● ASSIGNED TASK:
What you return must be an exact copy of the lines in the listing below between the line holding "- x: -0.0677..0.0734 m" and the line holding "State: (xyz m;", inclusive, and nothing more.
====================
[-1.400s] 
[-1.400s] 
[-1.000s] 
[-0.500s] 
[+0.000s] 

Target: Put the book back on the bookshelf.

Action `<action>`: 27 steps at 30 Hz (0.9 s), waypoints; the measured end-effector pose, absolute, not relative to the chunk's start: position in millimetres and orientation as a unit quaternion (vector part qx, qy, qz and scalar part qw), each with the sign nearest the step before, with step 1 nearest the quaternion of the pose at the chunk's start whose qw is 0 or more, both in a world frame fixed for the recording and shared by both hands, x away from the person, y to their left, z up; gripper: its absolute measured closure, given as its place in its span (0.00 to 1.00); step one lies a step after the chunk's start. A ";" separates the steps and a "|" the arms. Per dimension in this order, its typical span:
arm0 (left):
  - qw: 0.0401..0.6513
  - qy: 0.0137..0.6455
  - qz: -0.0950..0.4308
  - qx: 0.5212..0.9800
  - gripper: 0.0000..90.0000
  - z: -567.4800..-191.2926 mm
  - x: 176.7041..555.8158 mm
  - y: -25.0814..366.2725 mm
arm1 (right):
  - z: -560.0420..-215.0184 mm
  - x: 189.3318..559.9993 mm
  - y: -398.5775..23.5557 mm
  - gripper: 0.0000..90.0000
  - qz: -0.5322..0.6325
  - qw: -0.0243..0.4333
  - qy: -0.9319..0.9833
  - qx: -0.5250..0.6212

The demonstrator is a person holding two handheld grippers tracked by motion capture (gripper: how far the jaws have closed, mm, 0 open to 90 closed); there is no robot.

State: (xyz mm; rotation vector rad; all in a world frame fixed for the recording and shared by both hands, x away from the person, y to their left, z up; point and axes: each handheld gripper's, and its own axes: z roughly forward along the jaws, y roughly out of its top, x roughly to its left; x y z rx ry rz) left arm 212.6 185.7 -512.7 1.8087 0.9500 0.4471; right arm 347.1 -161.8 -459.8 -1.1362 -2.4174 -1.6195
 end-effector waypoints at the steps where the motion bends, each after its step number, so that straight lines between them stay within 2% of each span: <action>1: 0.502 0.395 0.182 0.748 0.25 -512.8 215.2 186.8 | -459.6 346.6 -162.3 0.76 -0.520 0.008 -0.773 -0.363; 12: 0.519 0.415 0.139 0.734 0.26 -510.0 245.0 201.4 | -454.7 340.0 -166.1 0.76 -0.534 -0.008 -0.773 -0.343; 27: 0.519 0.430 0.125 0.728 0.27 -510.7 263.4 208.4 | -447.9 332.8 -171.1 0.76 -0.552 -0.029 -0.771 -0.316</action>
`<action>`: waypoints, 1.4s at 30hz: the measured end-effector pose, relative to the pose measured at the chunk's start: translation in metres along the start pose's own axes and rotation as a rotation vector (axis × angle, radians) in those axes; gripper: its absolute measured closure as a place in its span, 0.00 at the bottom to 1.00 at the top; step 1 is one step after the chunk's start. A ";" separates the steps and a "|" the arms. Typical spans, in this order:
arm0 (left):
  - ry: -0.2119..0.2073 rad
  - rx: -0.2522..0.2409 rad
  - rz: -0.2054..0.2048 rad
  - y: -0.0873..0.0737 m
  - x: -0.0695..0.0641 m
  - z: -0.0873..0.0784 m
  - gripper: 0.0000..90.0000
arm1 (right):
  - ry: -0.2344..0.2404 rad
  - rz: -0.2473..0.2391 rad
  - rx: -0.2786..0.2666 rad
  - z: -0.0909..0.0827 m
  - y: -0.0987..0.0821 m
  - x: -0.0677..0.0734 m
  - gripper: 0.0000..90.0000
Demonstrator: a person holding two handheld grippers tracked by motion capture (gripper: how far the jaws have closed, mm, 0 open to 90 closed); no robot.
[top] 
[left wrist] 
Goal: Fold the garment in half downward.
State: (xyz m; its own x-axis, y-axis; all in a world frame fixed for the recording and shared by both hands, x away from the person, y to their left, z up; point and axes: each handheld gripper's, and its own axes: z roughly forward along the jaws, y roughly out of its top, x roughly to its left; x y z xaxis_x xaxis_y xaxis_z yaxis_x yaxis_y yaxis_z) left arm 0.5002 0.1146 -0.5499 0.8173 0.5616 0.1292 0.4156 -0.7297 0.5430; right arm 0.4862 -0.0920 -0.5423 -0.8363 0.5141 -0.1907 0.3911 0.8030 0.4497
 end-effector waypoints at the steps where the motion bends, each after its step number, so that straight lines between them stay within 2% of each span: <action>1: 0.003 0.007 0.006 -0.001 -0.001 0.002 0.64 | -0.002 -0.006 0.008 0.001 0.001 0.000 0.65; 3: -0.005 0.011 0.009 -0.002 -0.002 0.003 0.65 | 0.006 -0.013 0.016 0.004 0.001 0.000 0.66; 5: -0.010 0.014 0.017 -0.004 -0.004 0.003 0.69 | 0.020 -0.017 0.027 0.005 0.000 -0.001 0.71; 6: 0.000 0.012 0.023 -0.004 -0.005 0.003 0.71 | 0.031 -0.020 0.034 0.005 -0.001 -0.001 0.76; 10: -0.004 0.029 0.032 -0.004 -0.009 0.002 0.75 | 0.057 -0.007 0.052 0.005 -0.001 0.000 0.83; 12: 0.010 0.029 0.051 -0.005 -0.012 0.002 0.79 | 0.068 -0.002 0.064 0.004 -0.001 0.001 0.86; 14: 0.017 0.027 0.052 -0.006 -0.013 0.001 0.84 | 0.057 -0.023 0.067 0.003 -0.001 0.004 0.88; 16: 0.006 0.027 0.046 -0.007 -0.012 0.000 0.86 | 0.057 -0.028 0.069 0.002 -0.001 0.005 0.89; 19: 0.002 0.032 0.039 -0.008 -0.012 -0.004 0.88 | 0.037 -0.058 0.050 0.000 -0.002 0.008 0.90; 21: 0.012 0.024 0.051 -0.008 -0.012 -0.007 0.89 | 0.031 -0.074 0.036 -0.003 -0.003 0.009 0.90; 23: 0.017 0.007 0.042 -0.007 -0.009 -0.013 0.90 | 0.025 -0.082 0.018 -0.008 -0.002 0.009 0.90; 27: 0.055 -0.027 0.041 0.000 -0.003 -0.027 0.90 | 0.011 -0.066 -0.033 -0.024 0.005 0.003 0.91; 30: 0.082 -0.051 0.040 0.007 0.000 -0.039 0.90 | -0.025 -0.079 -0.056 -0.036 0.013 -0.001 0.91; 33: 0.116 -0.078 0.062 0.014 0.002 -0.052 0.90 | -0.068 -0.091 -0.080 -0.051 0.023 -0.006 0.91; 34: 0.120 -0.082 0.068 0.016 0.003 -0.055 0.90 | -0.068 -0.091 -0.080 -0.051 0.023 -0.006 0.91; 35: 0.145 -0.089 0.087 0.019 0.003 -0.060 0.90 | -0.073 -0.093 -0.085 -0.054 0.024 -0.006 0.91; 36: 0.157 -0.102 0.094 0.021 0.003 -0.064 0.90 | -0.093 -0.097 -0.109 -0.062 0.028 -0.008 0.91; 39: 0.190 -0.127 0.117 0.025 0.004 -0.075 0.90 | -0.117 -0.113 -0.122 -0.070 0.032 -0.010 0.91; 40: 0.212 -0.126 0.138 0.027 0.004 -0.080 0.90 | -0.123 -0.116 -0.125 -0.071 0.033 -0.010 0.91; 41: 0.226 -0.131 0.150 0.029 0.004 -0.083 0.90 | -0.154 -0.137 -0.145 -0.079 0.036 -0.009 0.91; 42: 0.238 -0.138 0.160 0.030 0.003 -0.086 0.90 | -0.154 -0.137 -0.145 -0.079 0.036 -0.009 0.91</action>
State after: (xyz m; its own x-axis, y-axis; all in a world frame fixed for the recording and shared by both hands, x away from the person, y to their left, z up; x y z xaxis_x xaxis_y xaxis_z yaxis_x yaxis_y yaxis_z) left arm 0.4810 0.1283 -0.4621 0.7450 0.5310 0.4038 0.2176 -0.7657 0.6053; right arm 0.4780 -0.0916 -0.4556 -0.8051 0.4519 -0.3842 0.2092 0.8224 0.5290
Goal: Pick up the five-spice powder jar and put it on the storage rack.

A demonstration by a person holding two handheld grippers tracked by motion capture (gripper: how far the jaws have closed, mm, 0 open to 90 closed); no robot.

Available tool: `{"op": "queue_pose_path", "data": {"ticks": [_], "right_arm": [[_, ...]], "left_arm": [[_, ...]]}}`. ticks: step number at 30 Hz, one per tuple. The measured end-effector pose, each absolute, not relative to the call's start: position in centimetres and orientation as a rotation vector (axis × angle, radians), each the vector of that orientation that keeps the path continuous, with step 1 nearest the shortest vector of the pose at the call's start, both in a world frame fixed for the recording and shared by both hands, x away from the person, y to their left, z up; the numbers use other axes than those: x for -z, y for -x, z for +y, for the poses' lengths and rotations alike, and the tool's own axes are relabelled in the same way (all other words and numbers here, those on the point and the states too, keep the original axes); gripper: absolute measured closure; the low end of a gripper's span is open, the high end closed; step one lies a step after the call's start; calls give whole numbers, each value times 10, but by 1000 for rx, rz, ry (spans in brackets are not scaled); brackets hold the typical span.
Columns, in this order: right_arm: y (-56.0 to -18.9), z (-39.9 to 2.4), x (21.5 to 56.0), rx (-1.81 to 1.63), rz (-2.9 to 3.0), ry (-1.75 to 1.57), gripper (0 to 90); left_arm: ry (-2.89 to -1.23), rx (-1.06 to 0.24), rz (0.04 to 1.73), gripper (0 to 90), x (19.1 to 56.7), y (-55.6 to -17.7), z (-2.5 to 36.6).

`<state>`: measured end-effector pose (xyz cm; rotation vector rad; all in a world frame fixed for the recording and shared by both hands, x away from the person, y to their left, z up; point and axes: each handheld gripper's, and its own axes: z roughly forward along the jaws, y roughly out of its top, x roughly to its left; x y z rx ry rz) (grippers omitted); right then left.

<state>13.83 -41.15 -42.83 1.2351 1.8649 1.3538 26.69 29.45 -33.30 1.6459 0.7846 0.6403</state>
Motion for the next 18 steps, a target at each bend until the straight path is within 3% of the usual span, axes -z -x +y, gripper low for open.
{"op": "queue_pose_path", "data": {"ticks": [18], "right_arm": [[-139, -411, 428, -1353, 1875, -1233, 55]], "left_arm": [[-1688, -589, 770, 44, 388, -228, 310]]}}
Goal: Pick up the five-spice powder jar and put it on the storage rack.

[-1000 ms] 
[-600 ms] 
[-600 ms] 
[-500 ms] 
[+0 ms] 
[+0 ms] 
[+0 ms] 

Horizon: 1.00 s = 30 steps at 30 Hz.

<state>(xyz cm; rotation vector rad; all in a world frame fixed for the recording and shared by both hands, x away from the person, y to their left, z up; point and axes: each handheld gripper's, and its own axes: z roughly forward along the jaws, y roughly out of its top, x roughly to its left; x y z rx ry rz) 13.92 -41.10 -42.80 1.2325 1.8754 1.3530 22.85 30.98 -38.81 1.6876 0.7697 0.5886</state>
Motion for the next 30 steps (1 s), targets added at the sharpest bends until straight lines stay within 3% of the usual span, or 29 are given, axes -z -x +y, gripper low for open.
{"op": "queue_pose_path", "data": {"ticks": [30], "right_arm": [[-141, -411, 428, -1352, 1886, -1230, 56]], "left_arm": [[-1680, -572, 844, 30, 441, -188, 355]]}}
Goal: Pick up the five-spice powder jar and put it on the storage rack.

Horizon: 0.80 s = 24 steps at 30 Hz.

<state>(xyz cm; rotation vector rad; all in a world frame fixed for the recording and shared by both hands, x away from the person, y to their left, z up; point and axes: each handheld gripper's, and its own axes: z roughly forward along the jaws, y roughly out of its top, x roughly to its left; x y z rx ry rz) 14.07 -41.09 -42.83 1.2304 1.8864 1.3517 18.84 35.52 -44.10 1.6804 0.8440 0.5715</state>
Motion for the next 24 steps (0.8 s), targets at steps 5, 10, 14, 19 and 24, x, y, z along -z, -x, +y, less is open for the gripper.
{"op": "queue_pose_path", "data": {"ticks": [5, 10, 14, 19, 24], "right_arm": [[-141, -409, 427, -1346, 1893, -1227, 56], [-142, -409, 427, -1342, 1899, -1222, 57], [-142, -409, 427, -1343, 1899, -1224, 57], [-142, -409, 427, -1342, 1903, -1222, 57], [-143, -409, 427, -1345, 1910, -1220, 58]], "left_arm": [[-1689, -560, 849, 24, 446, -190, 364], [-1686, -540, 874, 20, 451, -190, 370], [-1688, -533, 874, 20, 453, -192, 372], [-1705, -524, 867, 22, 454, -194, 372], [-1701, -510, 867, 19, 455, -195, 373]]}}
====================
● WORKED SOLUTION:
  - x: -0.0677..0.0734 m
  - gripper: 0.0000..90.0000
Demonstrator: a person holding two handheld grippers tracked by motion capture (gripper: how far the jaws have closed, mm, 0 open to 90 closed); no robot.
[top] 
[left wrist] 
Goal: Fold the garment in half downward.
State: (xyz m; its own x-axis, y-axis; all in a world frame fixed for the recording and shared by both hands, x away from the person, y to their left, z up; point and axes: each handheld gripper's, and its own axes: z roughly forward along the jaws, y roughly out of its top, x roughly to its left; x y z xaxis_x xaxis_y xaxis_z yaxis_x yaxis_y yaxis_z) left arm 0.5002 0.1146 -0.5499 0.8173 0.5616 0.1292 0.4156 -0.7297 0.5430; right arm 0.4862 -0.0920 -0.5423 -0.8363 0.5141 -0.1907 0.3911 0.8030 0.4497

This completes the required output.